»»

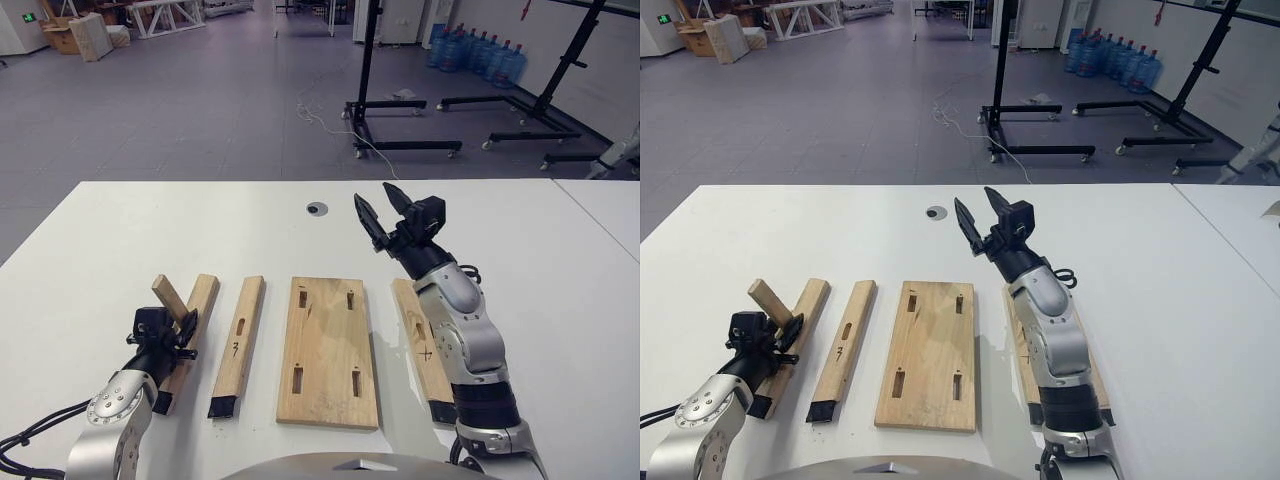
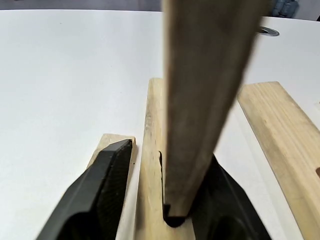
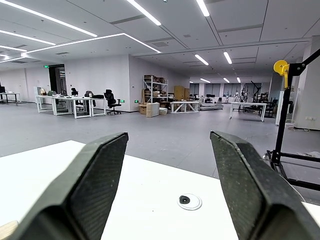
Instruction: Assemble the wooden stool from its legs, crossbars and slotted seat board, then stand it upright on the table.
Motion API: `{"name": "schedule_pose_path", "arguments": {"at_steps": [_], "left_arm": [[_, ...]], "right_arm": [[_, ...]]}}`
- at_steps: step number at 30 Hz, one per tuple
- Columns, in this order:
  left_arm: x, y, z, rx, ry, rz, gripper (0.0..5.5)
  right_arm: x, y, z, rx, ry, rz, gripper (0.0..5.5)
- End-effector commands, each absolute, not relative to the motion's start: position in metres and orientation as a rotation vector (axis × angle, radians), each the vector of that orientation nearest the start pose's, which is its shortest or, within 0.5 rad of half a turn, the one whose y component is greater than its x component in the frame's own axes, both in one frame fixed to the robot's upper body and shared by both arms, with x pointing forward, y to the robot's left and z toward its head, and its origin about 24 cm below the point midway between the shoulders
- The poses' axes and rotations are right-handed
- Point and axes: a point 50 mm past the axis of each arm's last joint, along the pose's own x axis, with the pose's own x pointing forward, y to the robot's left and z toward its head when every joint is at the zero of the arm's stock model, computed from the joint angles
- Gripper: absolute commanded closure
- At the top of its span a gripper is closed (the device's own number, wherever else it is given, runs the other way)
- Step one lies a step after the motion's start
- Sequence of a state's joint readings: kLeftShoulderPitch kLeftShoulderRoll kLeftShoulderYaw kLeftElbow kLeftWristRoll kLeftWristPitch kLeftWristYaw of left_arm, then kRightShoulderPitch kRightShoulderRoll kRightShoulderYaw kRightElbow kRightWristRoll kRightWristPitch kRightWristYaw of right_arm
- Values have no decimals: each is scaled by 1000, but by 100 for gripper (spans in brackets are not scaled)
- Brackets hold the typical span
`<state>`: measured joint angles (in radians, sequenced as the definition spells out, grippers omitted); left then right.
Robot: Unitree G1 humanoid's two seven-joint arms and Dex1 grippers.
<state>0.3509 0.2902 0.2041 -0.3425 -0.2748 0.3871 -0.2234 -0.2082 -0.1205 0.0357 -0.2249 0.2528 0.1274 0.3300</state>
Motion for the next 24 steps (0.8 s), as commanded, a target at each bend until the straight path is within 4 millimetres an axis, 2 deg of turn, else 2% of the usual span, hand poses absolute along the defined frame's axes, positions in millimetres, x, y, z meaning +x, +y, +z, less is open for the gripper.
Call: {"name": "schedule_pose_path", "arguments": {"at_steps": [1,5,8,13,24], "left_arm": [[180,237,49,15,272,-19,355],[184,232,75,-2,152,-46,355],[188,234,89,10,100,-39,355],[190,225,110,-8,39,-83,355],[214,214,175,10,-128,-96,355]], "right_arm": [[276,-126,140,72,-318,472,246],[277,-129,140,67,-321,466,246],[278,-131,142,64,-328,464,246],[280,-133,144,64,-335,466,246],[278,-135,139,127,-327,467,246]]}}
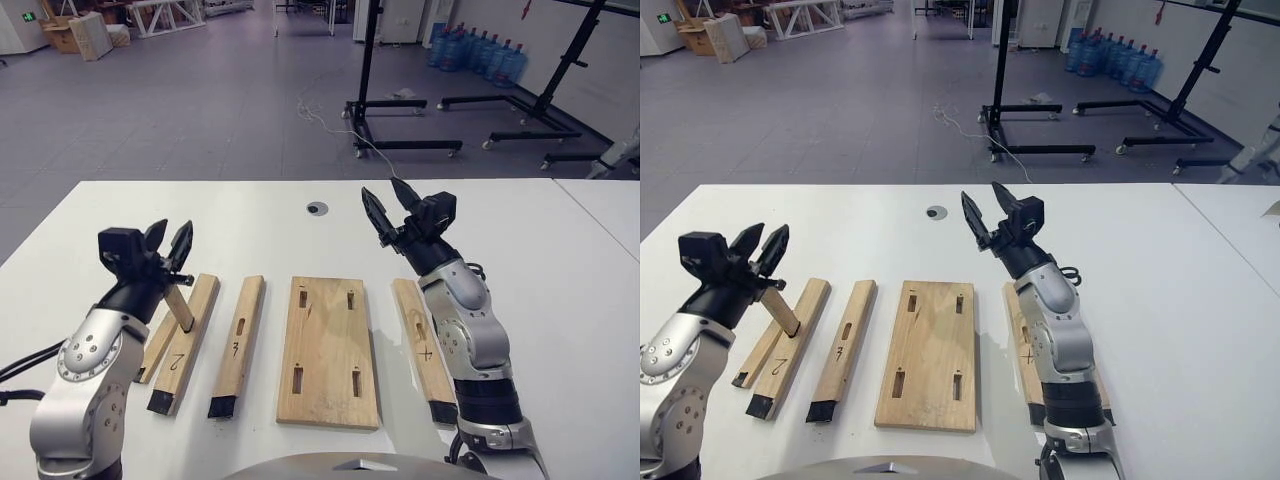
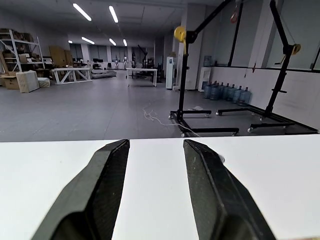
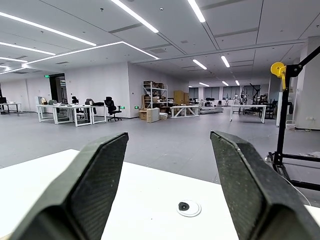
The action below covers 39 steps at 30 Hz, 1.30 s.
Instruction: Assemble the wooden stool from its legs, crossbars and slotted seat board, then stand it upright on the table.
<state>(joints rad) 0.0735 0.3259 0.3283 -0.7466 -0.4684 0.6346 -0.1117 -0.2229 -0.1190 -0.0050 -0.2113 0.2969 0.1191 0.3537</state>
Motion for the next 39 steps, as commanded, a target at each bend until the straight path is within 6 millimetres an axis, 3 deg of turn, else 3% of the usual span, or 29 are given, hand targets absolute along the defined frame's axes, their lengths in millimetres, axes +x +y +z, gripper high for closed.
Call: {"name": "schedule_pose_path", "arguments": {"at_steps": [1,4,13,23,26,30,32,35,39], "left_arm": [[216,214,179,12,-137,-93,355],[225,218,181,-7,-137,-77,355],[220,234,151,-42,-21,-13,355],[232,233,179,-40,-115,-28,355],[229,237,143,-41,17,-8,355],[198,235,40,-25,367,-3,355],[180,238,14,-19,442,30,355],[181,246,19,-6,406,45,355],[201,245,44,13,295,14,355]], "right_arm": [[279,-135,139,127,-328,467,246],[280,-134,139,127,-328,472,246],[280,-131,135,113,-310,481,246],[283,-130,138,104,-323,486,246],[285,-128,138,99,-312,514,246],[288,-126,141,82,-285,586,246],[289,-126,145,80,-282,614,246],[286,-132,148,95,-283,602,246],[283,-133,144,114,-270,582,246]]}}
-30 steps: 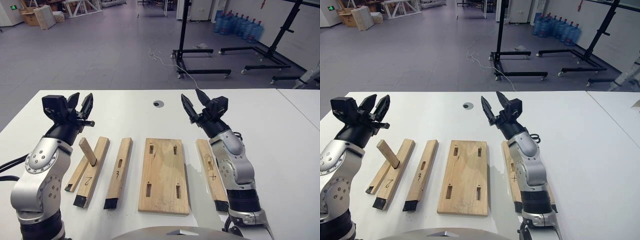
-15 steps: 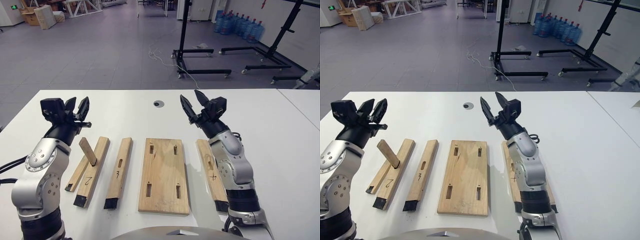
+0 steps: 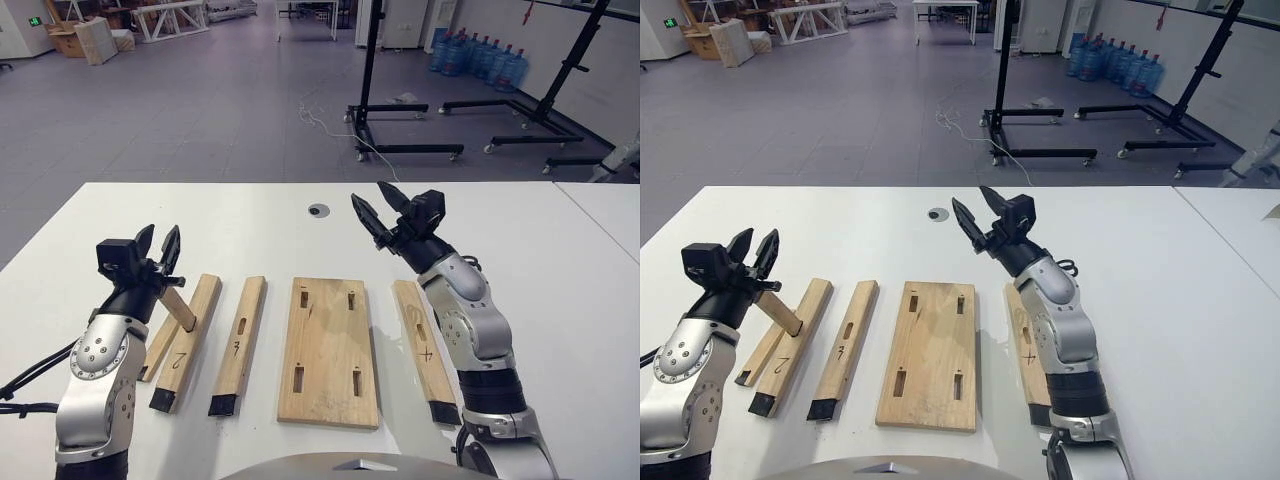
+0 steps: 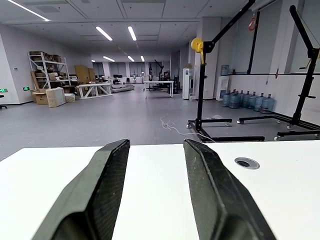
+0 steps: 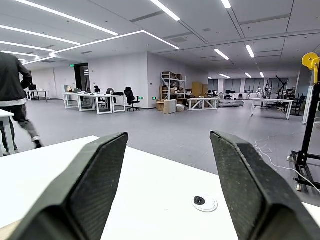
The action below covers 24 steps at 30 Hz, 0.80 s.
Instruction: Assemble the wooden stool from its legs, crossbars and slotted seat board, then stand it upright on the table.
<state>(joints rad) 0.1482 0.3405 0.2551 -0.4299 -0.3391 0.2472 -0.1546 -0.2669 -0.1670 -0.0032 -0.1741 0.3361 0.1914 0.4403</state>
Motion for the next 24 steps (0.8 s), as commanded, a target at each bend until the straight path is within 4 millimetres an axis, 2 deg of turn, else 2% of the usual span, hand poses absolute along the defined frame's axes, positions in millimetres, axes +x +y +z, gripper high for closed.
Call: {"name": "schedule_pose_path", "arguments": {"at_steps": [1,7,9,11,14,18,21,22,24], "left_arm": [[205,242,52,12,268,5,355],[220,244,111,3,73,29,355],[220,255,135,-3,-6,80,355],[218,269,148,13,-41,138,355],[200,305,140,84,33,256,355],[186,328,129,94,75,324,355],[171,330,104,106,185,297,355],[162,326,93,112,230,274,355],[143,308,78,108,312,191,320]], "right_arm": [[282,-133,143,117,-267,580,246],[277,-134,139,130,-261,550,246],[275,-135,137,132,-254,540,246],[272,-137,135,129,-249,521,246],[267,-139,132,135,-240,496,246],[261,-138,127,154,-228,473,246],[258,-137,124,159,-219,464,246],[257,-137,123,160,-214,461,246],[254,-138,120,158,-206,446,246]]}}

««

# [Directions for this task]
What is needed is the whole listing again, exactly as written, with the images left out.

# [Answer area]
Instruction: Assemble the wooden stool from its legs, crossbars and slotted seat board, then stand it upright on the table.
Motion API: `{"name": "schedule_pose_path", "arguments": {"at_steps": [_], "left_arm": [[_, ...]], "right_arm": [[_, ...]]}}`
- at_steps: step number at 30 Hz, one per tuple
- Columns, in this order:
  left_arm: x, y, z, rx, ry, rz, gripper (0.0..5.5)
  right_arm: x, y, z, rx, ry, rz, gripper (0.0..5.5)
- End-effector commands, each absolute, not relative to the motion's start: position in metres and orientation as a rotation vector (axis × angle, radians), each the vector of that orientation nearest the start pose's, which is its shortest or, within 0.5 rad of half a turn, the one whose y component is greater than its x component in the frame's own axes, both in one frame fixed to the robot's upper body and shared by both arms, with x pointing forward, y to the robot's left and z toward its head, and its origin about 24 cm below the point midway between the shoulders
- The poses' axes and rotations are right-handed
- Point and axes: a point 50 mm past the axis of each arm's last joint, along the pose's own x axis, with the pose's own x pointing forward, y to the robot's left and z toward its head when every joint is at the zero of the arm's stock model, computed from the joint angles
- Gripper: absolute commanded closure
- At the top of its span a gripper is closed (the device's own number, wherever else it is given, runs the other way)
- Step one lies a step after the motion's start
- Sequence of a state's joint readings: kLeftShoulderPitch kLeftShoulderRoll kLeftShoulderYaw kLeftElbow kLeftWristRoll kLeftWristPitch kLeftWristYaw of left_arm, then kRightShoulderPitch kRightShoulderRoll kRightShoulderYaw kRightElbow kRightWristRoll kRightWristPitch kRightWristYaw of right_arm
- Values have no decimals: each is scaled by 1000, but by 100 for gripper (spans in brackets are not scaled)
- Brackets hold the typical span
`<state>`: measured joint angles (in radians, sequenced as the definition spells out, grippers omitted); left then right.
Robot: Unitree G1 humanoid's two seven-joint arms and Dex1 grippers.
<state>0.3509 0.2902 0.2041 -0.3425 -0.2748 0.3871 -0.2234 -0.2082 -0.1205 0.0357 -0.2249 0.2528 0.1274 0.3300</state>
Motion for the next 24 steps (0.8 s), as commanded, a target at each bend until the straight path is within 4 millimetres an axis, 2 deg of turn, else 2% of the usual span, hand poses absolute along the defined frame's axes, positions in millimetres, x, y, z meaning +x, +y, +z, less is open for the gripper.
Call: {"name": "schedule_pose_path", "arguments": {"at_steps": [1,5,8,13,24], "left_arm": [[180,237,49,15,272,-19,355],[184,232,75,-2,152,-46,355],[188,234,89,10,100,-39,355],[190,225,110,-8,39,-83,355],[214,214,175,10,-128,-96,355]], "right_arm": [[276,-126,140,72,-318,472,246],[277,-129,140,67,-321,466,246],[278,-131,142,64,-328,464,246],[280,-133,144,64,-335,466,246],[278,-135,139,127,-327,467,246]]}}
The action below covers 39 steps at 30 Hz, 1.30 s.
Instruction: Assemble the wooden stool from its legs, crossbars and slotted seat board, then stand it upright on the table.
<state>(joints rad) 0.0735 0.3259 0.3283 -0.7466 -0.4684 0.6346 -0.1117 -0.2229 -0.1190 -0.0050 -0.2113 0.2969 0.1191 0.3537</state>
Motion for the next 39 steps, as commanded, a target at each bend until the straight path is within 6 millimetres an axis, 3 deg of turn, else 3% of the usual span, or 29 are given, hand targets absolute along the defined frame's axes, their lengths in millimetres, axes +x +y +z, gripper high for closed.
Call: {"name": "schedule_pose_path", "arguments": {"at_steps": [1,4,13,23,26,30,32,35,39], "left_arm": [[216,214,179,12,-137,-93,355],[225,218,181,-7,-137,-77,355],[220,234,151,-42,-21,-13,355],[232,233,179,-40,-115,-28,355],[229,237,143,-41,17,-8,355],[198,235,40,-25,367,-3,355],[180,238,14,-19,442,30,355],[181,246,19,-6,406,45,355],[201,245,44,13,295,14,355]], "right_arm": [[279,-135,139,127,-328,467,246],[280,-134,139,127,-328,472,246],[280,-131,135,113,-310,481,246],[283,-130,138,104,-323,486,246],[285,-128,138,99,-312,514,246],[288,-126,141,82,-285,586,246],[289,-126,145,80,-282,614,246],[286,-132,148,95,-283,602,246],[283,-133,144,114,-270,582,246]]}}
-30 steps: 
-15 steps: 
+0 steps: 
+0 steps: 
+0 steps: 
The action below covers 24 steps at 30 Hz, 0.80 s.
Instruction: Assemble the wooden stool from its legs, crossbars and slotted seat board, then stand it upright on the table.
<state>(joints rad) 0.1482 0.3405 0.2551 -0.4299 -0.3391 0.2472 -0.1546 -0.2669 -0.1670 -0.0032 -0.1741 0.3361 0.1914 0.4403</state>
Motion for the next 24 steps (0.8 s), as commanded, a target at each bend until the straight path is within 4 millimetres an axis, 2 deg of turn, else 2% of the usual span, hand poses absolute along the defined frame's axes, positions in millimetres, axes +x +y +z, gripper high for closed.
Call: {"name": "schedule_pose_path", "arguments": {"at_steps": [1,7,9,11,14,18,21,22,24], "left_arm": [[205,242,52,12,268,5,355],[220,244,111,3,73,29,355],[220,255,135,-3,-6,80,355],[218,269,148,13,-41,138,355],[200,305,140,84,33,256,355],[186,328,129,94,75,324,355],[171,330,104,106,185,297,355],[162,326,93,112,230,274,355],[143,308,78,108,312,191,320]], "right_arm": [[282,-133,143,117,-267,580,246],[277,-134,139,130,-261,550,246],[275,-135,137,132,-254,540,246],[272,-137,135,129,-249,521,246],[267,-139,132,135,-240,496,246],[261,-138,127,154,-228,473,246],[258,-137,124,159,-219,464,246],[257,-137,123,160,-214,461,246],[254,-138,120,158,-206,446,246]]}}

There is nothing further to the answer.